Afghanistan in fiamme

La sinistra cieca con i terroristi

Forse Massimo D'Alema ignora che la lista dei terroristi del Consiglio di Sicurezza dell'Onu mette in testa il primo ministro talebano Mohammed Hassan Ahud e a seguire molti altri dei suoi.

La sinistra cieca con i terroristi

Forse Massimo D'Alema ignora che la lista dei terroristi del Consiglio di Sicurezza dell'Onu mette in testa il primo ministro talebano Mohammed Hassan Ahud e a seguire molti altri dei suoi. L'ex premier ed ex ministro degli Esteri italiano, schivando questo dato di fatto, snobba l'Onu - che pure dovrebbe essere un suo punto di riferimento - e fa dei talebani, nella sua intervista al Domani, un'organizzazione fondamentalista ma non terrorista, con cui si può, anzi, si deve trattare.

È un punto di vista costruito sulla presuntuosa illusione etnocentrica che anche il jihadismo islamico più dichiarato si possa dribblare con l'appeasement. Un approccio praticato senza successo dall'Occidente sin dall'inizio del XX secolo, attraverso due guerre mondiali e una guerra fredda. È però molto pericoloso adottare l'idea cardine del pacifismo intransigente, secondo cui l'aiuto economico può tarpare ogni guerra, la legge internazionale è l'antidoto al genocidio e la negoziazione crea «processi di pace». Nasconde la paura di mostrarsi islamofobi e D'Alema - in modo tipico di certa sinistra - cancella la verità: ovvero che, anche se non tutto il mondo musulmano combatte per il Califfato, questa idea è comunque radicata nei testi religiosi e nel perseguimento della sharia. Ed è l'idea alla base non solo dell'Isis e di Al Qaida, ma di Hamas, di Hezbollah, dell'Iran che li nutre e ovviamente anche dei talebani. Tutte organizzazioni che D'Alema si illude non facciano parte della compagine terrorista. D'Alema crede che questi gruppi di assassini seriali di civili siano malleabili, e questa è una cieca perversione. Come quella di rimpiangere che la Fratellanza Musulmana non sieda alla guida dell'Egitto.
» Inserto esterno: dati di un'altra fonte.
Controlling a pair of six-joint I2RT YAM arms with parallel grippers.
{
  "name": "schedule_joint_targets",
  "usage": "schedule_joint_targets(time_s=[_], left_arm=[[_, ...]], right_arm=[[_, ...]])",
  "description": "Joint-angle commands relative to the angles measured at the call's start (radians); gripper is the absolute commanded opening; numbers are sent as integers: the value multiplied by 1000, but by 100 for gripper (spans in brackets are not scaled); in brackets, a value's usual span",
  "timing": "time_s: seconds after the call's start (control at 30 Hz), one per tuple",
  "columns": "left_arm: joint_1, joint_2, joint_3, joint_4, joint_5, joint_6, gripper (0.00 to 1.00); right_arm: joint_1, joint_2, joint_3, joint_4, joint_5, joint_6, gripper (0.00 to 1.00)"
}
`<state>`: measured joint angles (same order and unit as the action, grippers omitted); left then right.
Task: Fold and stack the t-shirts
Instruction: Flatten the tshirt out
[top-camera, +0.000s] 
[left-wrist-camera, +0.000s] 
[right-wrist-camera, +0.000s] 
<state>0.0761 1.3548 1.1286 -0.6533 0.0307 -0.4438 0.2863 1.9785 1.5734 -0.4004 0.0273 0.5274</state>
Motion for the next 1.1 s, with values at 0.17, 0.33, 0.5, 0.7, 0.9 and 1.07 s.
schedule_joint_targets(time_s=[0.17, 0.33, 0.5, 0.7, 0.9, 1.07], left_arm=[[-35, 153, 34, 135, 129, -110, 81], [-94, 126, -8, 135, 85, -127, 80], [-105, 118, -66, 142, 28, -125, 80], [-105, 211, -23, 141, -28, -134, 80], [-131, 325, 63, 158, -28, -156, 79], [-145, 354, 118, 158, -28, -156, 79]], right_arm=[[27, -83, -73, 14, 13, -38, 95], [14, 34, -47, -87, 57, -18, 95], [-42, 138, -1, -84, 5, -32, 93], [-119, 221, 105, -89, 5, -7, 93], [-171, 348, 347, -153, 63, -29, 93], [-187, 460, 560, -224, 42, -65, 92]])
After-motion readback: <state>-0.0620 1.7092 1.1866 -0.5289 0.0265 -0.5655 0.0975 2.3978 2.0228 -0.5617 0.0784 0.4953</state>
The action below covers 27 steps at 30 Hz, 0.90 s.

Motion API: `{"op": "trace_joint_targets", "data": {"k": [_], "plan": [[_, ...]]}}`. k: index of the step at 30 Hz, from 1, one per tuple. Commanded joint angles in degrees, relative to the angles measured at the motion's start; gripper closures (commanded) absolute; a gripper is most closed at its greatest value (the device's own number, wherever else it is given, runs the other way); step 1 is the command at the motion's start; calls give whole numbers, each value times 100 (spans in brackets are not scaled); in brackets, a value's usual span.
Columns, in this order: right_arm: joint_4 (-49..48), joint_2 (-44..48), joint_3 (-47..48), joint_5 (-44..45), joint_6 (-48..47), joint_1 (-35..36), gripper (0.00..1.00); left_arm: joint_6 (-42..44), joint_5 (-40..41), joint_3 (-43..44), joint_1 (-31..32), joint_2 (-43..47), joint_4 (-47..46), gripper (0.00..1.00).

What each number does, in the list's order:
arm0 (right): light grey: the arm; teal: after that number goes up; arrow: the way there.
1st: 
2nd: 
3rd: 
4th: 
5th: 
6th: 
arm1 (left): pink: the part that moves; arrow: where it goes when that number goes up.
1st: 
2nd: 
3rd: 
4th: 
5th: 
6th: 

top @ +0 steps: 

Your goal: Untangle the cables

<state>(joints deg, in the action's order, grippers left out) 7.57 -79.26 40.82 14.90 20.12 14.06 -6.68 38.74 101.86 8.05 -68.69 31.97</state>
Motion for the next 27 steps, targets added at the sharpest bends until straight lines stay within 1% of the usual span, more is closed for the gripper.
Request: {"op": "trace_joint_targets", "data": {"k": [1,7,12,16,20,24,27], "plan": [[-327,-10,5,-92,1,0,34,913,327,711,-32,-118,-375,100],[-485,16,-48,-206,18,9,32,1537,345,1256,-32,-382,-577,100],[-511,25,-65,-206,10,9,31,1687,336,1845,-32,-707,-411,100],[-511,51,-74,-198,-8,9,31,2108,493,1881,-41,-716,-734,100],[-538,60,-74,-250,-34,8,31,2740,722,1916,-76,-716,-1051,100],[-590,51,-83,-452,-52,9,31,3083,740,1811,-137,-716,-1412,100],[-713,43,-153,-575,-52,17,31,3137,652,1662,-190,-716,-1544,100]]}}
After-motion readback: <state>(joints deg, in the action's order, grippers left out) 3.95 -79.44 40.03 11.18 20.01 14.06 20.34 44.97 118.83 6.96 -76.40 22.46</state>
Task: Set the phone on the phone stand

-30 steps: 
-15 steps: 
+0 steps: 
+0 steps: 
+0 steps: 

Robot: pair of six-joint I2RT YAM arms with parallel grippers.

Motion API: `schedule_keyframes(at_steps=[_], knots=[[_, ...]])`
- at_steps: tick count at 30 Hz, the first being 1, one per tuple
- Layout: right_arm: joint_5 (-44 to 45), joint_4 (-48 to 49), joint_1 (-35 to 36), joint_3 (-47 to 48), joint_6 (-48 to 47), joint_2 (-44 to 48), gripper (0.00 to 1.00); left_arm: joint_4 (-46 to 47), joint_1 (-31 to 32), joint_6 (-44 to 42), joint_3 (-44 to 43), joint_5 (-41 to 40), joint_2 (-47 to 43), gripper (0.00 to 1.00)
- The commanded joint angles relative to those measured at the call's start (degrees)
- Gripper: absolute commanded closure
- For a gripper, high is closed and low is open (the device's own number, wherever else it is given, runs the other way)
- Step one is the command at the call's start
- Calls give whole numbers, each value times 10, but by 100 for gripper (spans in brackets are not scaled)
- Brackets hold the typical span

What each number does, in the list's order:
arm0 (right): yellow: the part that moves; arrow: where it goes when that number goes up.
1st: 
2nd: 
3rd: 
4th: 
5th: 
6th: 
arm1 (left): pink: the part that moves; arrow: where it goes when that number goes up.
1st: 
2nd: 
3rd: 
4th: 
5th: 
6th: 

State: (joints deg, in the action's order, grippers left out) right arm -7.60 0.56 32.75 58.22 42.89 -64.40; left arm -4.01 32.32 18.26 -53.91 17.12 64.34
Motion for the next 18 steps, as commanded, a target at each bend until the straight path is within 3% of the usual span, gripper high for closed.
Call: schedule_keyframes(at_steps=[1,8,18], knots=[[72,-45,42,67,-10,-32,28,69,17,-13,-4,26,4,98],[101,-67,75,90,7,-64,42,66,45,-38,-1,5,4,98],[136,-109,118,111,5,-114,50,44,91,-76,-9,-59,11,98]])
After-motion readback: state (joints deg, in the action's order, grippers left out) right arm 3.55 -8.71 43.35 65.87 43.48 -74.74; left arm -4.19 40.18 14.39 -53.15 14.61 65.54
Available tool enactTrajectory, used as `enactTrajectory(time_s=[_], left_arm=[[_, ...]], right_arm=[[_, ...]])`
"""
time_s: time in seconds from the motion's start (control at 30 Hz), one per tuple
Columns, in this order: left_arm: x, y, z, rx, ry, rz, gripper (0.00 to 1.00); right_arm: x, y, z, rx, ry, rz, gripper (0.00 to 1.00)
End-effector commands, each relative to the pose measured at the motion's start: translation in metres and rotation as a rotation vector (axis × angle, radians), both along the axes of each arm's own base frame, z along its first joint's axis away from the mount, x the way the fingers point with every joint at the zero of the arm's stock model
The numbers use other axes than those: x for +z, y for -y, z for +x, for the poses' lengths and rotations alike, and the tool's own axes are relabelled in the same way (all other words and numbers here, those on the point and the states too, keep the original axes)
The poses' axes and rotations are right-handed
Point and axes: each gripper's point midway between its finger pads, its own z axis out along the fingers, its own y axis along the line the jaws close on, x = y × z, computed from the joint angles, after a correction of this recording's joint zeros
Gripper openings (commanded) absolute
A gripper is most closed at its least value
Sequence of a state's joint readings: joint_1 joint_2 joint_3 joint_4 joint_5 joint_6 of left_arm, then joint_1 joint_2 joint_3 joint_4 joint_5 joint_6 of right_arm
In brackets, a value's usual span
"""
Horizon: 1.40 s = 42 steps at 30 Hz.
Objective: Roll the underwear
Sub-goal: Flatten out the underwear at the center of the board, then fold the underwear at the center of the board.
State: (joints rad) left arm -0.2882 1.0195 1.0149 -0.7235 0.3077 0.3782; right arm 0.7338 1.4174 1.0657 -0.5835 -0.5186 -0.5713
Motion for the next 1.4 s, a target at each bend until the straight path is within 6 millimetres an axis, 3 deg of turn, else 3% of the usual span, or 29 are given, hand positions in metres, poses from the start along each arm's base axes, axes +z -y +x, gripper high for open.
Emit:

È nella forza della jihad stessa, e non nei tentativi a volte goffi e sbagliati dell'Occidente di tamponarla, che risiede il rischio per tutti noi. La battaglia è contro la sofferenza inferta alla nostra civiltà dal terrorismo. Al contrario, D'Alema ha fornito un mattone alla cultura islamista, per cui il debole nemico in fuga e in confusione sarà sconfitto. Diceva lo storico Walter Laqueur che decenni di discussione sul terrorismo non hanno condotto a una definizione valida per tutti. È vero: il tuo terrorista può essere il mio freedom fighter, il liberatore.

È un senso di perdita e di incertezza quello che si ricava dalle parole di D'Alema, pervase da un senso di colpa per cui è la nostra incapacità di pacificazione che crea il rischio.

Non è così: il rischio consiste nell'utopia post moderna di poter giocare al «negoziato» con una cultura che legge il rapporto con noi solo in termini di vittoria o sconfitta, forza e debolezza.